Facilitators suspect increasing naira equivalent is driving away clients. There’s also a second supposition, says the respondent who isn’t named. “It most likely could be that people have decided to cut out the middle to reduce their cost,” she says. “If you contact a medical tourism company, we have to have our own cut for facilitating your treatment.”

That in itself doesn’t look good for both client and country. Facilitators insist medical travel without proper legal representation leaves patients vulnerable to abuse and mistreatment. But not every middleman is a legal representation.

“The impression people have is that using a middle man means you are at risk of having a higher cost of treatment.
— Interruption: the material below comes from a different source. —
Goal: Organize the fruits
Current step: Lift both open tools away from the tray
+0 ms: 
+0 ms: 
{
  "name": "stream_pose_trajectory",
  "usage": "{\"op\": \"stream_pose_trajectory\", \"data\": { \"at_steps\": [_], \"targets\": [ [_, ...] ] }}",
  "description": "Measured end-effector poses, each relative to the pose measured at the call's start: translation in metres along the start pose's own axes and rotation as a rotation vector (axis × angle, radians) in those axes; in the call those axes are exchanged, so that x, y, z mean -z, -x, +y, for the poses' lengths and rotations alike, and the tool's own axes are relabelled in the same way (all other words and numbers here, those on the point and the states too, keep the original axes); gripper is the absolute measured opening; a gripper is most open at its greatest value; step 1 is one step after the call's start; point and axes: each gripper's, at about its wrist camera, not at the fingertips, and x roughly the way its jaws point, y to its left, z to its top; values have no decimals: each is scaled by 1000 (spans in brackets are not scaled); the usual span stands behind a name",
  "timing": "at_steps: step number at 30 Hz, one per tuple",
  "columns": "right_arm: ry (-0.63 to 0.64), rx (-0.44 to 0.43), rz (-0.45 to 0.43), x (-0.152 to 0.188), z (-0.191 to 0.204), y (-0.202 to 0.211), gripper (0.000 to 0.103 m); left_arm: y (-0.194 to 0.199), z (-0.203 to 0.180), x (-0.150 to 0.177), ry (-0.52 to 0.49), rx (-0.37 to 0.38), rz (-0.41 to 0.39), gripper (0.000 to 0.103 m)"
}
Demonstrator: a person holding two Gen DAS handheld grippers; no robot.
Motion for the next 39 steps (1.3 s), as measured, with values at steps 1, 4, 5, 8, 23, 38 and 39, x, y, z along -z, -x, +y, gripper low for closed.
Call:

This government is not in support of [facilitation], but it is part of increasing gross domestic product. There is nothing you can do about it; quite a lot of people are gainfully employed through this process,” Francis explains.

“If you do direct transaction with these hospitals, nothing comes back here. If you pass through an affiliate, at least 20% of the money you put there will finally end up here.”

Here is where Victoria George has been since being aged eight when a massive growth in her gum quadruped the size of her jaws.

Oncologists have since confirmed the tumour is not cancerous-and doctors from Jos to Abuja have written up medical reports referring her for further evaluation, testing and surgery abroad-specifically in India.

That was in 2015, and the cost came up to N3.2m-money her family and donations couldn’t afford. Two years later, the cost has doubled with exchange rate. Now she’s looking for surgery, just any surgery-even one by philanthropic organisations anywhere in the country.

President Muhammadu Buhari has already been abroad twice for medical check-up, a signal people still travel  for medical reasons. Emory cannot.